## TASK OBJECTIVE
Below are lines of data; restate word for word those running from the line containing "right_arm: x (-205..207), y" to the line containing "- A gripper", inclusive, and no others.

## DATA EXTRACT
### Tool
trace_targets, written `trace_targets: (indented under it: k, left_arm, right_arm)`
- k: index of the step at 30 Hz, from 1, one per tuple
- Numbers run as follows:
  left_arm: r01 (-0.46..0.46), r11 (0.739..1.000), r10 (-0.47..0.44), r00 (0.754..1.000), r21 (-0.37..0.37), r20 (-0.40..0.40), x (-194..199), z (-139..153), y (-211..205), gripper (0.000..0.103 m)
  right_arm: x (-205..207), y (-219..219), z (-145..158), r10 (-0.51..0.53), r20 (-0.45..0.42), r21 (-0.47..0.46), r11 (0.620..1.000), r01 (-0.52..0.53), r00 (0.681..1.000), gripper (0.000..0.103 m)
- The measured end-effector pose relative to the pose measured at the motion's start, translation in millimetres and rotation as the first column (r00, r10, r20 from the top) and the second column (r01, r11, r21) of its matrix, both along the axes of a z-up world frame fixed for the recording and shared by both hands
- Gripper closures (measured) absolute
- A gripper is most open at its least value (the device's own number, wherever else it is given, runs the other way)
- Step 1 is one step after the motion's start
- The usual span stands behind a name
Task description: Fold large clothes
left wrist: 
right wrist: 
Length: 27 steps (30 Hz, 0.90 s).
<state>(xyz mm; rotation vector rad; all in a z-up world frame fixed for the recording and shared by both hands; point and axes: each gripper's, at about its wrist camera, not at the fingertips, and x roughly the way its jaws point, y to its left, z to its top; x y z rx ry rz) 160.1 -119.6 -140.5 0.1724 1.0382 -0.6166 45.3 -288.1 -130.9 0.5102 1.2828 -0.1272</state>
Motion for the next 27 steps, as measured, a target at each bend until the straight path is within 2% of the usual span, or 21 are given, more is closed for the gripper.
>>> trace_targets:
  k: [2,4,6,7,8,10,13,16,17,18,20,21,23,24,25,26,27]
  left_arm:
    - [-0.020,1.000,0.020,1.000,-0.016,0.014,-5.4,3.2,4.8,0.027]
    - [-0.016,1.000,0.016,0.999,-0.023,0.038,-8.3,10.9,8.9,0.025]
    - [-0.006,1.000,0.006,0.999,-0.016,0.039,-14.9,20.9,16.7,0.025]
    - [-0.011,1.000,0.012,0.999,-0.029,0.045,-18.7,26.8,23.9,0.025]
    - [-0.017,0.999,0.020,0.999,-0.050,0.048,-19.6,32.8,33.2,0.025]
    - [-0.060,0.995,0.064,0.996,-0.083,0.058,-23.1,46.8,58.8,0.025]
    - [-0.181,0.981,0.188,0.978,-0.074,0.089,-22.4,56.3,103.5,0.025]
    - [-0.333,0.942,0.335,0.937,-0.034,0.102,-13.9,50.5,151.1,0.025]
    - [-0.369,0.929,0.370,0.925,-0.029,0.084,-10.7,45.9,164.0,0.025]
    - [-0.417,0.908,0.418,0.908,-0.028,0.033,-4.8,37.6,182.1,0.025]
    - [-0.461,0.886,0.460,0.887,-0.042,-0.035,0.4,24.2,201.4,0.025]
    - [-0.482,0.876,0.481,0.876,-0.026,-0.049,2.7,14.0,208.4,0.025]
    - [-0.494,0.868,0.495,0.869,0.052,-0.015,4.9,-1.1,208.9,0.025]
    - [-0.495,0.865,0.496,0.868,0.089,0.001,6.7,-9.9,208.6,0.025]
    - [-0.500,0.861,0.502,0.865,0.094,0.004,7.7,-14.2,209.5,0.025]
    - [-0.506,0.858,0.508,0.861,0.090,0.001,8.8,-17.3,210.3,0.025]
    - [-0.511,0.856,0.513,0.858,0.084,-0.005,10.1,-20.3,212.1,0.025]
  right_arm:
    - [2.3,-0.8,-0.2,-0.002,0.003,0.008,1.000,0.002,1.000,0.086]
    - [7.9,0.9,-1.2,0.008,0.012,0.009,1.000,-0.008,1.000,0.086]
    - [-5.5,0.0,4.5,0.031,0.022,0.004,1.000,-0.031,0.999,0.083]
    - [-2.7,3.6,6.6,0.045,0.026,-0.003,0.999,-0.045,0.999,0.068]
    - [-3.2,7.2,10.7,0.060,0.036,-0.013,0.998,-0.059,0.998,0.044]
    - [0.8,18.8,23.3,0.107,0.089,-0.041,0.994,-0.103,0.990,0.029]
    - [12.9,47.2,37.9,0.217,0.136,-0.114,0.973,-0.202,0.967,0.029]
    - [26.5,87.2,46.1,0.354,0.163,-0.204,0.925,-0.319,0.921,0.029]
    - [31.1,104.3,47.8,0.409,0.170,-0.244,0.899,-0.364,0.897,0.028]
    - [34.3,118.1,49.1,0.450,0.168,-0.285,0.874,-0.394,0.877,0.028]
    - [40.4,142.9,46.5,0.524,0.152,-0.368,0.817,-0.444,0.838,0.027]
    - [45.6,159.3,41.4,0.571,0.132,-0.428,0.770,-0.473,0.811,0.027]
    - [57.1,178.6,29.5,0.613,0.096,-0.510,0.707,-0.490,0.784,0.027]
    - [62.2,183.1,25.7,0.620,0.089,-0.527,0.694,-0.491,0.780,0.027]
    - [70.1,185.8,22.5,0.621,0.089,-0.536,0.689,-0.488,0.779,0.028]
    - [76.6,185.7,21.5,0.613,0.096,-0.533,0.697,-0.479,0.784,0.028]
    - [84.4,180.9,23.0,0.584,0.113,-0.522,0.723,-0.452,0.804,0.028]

## YOUR RESPONSE
  right_arm: x (-205..207), y (-219..219), z (-145..158), r10 (-0.51..0.53), r20 (-0.45..0.42), r21 (-0.47..0.46), r11 (0.620..1.000), r01 (-0.52..0.53), r00 (0.681..1.000), gripper (0.000..0.103 m)
- The measured end-effector pose relative to the pose measured at the motion's start, translation in millimetres and rotation as the first column (r00, r10, r20 from the top) and the second column (r01, r11, r21) of its matrix, both along the axes of a z-up world frame fixed for the recording and shared by both hands
- Gripper closures (measured) absolute
- A gripper is most open at its least value (the device's own number, wherever else it is given, runs the other way)

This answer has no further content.